§ The task:
Word for word, restate every line of the listing that follows.
::::
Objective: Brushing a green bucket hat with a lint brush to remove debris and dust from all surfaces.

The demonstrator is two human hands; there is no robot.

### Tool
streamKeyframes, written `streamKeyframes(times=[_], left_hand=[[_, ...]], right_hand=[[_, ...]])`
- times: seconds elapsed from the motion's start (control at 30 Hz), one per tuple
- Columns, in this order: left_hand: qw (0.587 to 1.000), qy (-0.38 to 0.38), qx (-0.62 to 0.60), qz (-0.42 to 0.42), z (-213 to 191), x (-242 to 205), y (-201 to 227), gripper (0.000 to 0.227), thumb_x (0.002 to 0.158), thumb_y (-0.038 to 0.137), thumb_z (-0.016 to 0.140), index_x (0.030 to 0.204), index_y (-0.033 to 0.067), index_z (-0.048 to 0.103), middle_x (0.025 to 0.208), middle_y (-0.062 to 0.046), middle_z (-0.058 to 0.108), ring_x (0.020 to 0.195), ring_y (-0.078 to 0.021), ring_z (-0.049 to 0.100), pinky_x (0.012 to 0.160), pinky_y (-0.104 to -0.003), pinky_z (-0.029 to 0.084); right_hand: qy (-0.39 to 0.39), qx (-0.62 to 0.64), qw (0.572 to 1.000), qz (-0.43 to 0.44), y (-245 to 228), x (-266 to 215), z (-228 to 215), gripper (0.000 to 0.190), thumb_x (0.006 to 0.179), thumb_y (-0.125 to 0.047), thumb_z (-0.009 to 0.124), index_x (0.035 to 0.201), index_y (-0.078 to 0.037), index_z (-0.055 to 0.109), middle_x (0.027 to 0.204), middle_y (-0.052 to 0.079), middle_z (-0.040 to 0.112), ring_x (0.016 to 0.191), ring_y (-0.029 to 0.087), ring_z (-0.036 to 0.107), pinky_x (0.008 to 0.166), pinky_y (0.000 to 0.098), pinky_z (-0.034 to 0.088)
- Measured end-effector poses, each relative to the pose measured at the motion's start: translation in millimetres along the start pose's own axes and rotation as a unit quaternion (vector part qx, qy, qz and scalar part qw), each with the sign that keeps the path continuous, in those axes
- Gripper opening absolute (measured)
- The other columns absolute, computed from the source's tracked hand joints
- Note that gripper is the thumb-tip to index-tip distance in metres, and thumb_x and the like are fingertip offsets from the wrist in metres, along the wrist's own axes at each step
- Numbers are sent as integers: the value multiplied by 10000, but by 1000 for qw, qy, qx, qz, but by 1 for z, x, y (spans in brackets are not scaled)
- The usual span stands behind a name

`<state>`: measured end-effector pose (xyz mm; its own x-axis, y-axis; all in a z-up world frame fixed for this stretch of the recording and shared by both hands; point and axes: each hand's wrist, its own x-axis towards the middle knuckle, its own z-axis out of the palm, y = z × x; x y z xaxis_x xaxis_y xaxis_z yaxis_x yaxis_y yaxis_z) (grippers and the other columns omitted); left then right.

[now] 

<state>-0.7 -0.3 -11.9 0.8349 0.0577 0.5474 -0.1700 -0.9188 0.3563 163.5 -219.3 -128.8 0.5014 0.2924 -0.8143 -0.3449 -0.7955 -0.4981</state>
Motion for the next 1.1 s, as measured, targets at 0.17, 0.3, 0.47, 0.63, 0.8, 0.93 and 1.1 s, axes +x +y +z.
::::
§ Response to this task:
Objective: Brushing a green bucket hat with a lint brush to remove debris and dust from all surfaces.

The demonstrator is two human hands; there is no robot.

### Tool
streamKeyframes, written `streamKeyframes(times=[_], left_hand=[[_, ...]], right_hand=[[_, ...]])`
- times: seconds elapsed from the motion's start (control at 30 Hz), one per tuple
- Columns, in this order: left_hand: qw (0.587 to 1.000), qy (-0.38 to 0.38), qx (-0.62 to 0.60), qz (-0.42 to 0.42), z (-213 to 191), x (-242 to 205), y (-201 to 227), gripper (0.000 to 0.227), thumb_x (0.002 to 0.158), thumb_y (-0.038 to 0.137), thumb_z (-0.016 to 0.140), index_x (0.030 to 0.204), index_y (-0.033 to 0.067), index_z (-0.048 to 0.103), middle_x (0.025 to 0.208), middle_y (-0.062 to 0.046), middle_z (-0.058 to 0.108), ring_x (0.020 to 0.195), ring_y (-0.078 to 0.021), ring_z (-0.049 to 0.100), pinky_x (0.012 to 0.160), pinky_y (-0.104 to -0.003), pinky_z (-0.029 to 0.084); right_hand: qy (-0.39 to 0.39), qx (-0.62 to 0.64), qw (0.572 to 1.000), qz (-0.43 to 0.44), y (-245 to 228), x (-266 to 215), z (-228 to 215), gripper (0.000 to 0.190), thumb_x (0.006 to 0.179), thumb_y (-0.125 to 0.047), thumb_z (-0.009 to 0.124), index_x (0.035 to 0.201), index_y (-0.078 to 0.037), index_z (-0.055 to 0.109), middle_x (0.027 to 0.204), middle_y (-0.052 to 0.079), middle_z (-0.040 to 0.112), ring_x (0.016 to 0.191), ring_y (-0.029 to 0.087), ring_z (-0.036 to 0.107), pinky_x (0.008 to 0.166), pinky_y (0.000 to 0.098), pinky_z (-0.034 to 0.088)
- Measured end-effector poses, each relative to the pose measured at the motion's start: translation in millimetres along the start pose's own axes and rotation as a unit quaternion (vector part qx, qy, qz and scalar part qw), each with the sign that keeps the path continuous, in those axes
- Gripper opening absolute (measured)
- The other columns absolute, computed from the source's tracked hand joints
- Note that gripper is the thumb-tip to index-tip distance in metres, and thumb_x and the like are fingertip offsets from the wrist in metres, along the wrist's own axes at each step
- Numbers are sent as integers: the value multiplied by 10000, but by 1000 for qw, qy, qx, qz, but by 1 for z, x, y (spans in brackets are not scaled)
- The usual span stands behind a name

`<state>`: measured end-effector pose (xyz mm; its own x-axis, y-axis; all in a z-up world frame fixed for this stretch of the recording and shared by both hands; point and axes: each hand's wrist, its own x-axis towards the middle knuckle, its own z-axis out of the palm, y = z × x; x y z xaxis_x xaxis_y xaxis_z yaxis_x yaxis_y yaxis_z) (grippers and the other columns omitted); left then right.

[now] 

<state>-0.7 -0.3 -11.9 0.8349 0.0577 0.5474 -0.1700 -0.9188 0.3563 163.5 -219.3 -128.8 0.5014 0.2924 -0.8143 -0.3449 -0.7955 -0.4981</state>
Motion for the next 1.1 s, as measured, targets at 0.17, 0.3, 0.47, 0.63, 0.8, 0.93 and 1.1 s, axes +x +y +z.

What has been written here completes the answer.